According to Griffin’s view, God is not the source of everything. There have been ”chaotic events” alongside God, and the act of creation is to organize these events as a universe. Griffin says that those events are metaphysically as necessary as God, although the universe created from them is contingent. God, he says, contains the metaphysical principles, causality, and the laws of mathematics and logic, that form and sustain the universe.
Griffin says that this was also a view of many classical Christian theologians, but it was abandoned when other theologians wanted to oppose the views of Marcion, a gnostic theologian. Marcion believed that matter is evil and the cause of all evil events of the universe. As a response to his theology, Christian theologians advocated creatio ex nihilo, creation from nothing, and a view that matter cannot be evil because it is created by the benevolent God. Hermogenes, a Christian Platonist, warned theologians from adopting this view, for it would open the doors for blaming God of the existence of evil.

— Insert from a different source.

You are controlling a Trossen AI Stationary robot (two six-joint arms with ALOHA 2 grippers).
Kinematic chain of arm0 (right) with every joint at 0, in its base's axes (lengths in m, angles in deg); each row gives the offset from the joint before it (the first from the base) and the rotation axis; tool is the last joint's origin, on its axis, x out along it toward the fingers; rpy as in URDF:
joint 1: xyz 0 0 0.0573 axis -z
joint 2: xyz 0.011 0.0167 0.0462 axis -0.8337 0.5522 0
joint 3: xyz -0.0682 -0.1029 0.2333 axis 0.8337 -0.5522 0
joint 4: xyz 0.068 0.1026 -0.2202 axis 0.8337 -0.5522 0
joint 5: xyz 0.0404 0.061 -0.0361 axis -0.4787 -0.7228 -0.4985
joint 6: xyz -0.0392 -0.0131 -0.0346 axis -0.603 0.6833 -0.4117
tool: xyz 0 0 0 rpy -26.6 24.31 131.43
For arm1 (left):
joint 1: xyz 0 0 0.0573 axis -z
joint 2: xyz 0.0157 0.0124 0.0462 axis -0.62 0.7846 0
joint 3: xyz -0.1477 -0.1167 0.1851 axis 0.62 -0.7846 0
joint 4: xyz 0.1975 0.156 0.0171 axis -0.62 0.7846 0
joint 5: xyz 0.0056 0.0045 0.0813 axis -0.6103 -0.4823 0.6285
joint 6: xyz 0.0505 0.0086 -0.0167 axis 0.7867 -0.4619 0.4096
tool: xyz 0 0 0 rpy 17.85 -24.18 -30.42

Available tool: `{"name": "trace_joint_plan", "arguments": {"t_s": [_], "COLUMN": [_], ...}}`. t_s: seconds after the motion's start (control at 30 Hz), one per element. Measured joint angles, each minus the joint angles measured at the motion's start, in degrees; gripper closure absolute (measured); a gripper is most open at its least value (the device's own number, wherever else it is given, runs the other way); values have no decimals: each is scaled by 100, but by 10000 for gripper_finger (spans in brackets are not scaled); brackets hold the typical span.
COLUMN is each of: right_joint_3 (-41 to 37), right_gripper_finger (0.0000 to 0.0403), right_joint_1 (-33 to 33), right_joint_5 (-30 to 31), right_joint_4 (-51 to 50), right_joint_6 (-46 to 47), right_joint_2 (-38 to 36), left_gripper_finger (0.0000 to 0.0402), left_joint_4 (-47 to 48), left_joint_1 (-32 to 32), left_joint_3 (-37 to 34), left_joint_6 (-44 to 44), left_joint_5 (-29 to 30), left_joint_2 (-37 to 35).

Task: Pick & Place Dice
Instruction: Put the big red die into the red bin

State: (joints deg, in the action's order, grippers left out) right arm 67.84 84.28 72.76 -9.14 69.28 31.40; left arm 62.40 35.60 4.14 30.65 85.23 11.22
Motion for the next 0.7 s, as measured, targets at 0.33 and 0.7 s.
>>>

I am unsure in what way the belief, that God has not created that primordial event stuff, would be an answer to the problem of evil. Perhaps the answer lies in closer analysis of the nature of those necessary events. The principles guiding the natural order of things are, according to Griffin, part of God, so the evil must be in the events, not in the principles.
But is this view necessary from the point of view of evil? There are other answers to that problem, compatible with the creatio ex nihilo doctrine. Assuming that there is something else metaphysically necessary than God, seems to be in itself much more problematic view, than the problem of evil — or any other problem of theism. Rather I would sympathize the view of David Bentley Hart, Russell Stannard and Seyyed Hossein Nasr, that God is the source of existence, and choose some other explanation for evil.